### SOURCE INFORMATION
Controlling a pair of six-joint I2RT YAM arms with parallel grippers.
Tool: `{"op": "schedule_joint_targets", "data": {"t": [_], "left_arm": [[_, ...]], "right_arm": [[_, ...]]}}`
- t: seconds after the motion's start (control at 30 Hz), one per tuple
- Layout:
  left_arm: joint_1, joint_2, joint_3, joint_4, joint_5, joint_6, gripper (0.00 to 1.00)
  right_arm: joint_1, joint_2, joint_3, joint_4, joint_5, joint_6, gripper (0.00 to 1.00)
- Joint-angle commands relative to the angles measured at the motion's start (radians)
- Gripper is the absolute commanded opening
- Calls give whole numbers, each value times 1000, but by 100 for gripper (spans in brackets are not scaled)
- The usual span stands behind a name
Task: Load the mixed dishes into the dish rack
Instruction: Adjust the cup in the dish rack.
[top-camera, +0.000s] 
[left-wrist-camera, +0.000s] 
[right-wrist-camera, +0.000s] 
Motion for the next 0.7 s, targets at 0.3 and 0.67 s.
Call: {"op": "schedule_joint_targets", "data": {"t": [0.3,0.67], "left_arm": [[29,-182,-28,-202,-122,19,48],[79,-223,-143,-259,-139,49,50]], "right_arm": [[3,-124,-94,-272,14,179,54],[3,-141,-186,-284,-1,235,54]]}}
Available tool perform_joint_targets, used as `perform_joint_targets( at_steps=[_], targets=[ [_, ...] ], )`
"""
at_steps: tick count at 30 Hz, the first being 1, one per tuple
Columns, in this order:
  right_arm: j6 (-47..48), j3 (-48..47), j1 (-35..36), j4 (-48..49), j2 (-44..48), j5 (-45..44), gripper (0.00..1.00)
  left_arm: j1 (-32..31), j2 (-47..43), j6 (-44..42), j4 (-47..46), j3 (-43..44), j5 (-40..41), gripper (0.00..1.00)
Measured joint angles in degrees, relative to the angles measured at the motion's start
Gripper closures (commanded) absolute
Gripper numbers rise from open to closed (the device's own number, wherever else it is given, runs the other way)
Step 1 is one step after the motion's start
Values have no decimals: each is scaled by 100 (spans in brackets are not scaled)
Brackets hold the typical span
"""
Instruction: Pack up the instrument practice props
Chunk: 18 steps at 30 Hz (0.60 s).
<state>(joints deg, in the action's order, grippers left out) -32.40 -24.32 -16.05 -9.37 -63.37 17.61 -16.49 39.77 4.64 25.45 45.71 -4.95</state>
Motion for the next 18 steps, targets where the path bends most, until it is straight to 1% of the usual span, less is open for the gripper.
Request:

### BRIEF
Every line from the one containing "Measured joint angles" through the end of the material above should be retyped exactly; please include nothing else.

### ANSWER BOX
Measured joint angles in degrees, relative to the angles measured at the motion's start
Gripper closures (commanded) absolute
Gripper numbers rise from open to closed (the device's own number, wherever else it is given, runs the other way)
Step 1 is one step after the motion's start
Values have no decimals: each is scaled by 100 (spans in brackets are not scaled)
Brackets hold the typical span
"""
Instruction: Pack up the instrument practice props
Chunk: 18 steps at 30 Hz (0.60 s).
<state>(joints deg, in the action's order, grippers left out) -32.40 -24.32 -16.05 -9.37 -63.37 17.61 -16.49 39.77 4.64 25.45 45.71 -4.95</state>
Motion for the next 18 steps, targets where the path bends most, until it is straight to 1% of the usual span, less is open for the gripper.
Request:

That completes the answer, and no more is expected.